Available data:
┄┄┄┄┄┄┄┄┄┄

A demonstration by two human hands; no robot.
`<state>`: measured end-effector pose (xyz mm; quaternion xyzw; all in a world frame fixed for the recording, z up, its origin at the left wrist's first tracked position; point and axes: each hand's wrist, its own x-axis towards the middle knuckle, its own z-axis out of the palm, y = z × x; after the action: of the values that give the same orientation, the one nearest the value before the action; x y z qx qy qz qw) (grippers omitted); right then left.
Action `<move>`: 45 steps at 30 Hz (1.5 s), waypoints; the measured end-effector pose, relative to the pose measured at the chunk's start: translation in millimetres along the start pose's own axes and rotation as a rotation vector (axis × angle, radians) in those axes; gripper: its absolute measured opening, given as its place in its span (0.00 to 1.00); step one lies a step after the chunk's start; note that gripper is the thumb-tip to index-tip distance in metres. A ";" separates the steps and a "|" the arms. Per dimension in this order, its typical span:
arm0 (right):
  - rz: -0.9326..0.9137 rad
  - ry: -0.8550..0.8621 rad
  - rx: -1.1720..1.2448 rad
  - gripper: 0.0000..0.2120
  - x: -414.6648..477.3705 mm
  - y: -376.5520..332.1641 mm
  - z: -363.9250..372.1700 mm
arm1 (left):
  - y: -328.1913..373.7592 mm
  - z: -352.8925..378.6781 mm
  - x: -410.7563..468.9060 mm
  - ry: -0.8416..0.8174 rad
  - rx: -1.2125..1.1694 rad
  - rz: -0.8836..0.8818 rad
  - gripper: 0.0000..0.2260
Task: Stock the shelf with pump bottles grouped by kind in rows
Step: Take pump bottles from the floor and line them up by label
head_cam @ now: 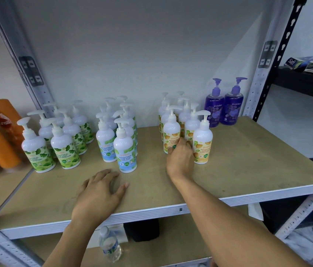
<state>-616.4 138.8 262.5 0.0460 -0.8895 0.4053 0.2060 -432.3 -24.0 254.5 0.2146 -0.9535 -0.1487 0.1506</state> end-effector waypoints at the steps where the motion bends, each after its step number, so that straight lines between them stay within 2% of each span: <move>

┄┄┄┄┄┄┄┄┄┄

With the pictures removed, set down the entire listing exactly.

A demonstration by two human hands; no robot.
`<state>`: measured end-effector pose (xyz mm; quaternion xyzw; all in a world frame fixed for the recording, z up, its origin at the left wrist's first tracked position; point and axes: each hand's wrist, its own x-axis towards the middle knuckle, its own z-axis out of the palm, y = z × x; after the action: of the values that give the same orientation, the one nearest the value before the action; x y z qx qy qz qw) (grippers omitted); right then left.
Action `<move>`: 45 steps at 30 Hz (1.5 s), waypoints; the measured end-effector pose, relative to the pose measured at the chunk's start: translation in millimetres along the start pose's own axes and rotation as a rotation vector (axis × angle, radians) in those axes; gripper: its absolute measured opening, given as its place in its span (0.00 to 1.00); step one lies a step after the chunk's start; note that gripper is the thumb-tip to index-tip distance in metres. A ";" separates the steps and a "|" the arms. Per dimension in this order, its typical span:
arm0 (right):
  - rz: -0.9326..0.9137 rad
  - ry: -0.8550..0.8621 rad
  - rx: -1.1720..1.2448 rad
  - gripper: 0.0000..0.2120
  - x: -414.6648..477.3705 mm
  - y: -376.5520..332.1641 mm
  - z: -363.9250..372.1700 mm
arm1 (left):
  - y: -328.1913..373.7592 mm
  - z: -352.8925..378.6781 mm
  - x: -410.7563..468.9060 mm
  - ry: -0.8416..0.8174 rad
  - rx: -1.2125..1.1694 rad
  - rz: -0.8836..0.8818 rad
  - gripper: 0.0000..0.2260
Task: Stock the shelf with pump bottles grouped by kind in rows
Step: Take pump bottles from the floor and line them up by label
head_cam @ now: 
<state>-616.4 138.8 262.5 0.0460 -0.8895 0.4053 0.2060 -432.3 -24.0 254.5 0.2146 -0.9535 -0.1487 0.1506</state> end-effector waypoints at the steps where the motion bends, each after its step number, so that straight lines between them stay within 2% of each span: <move>

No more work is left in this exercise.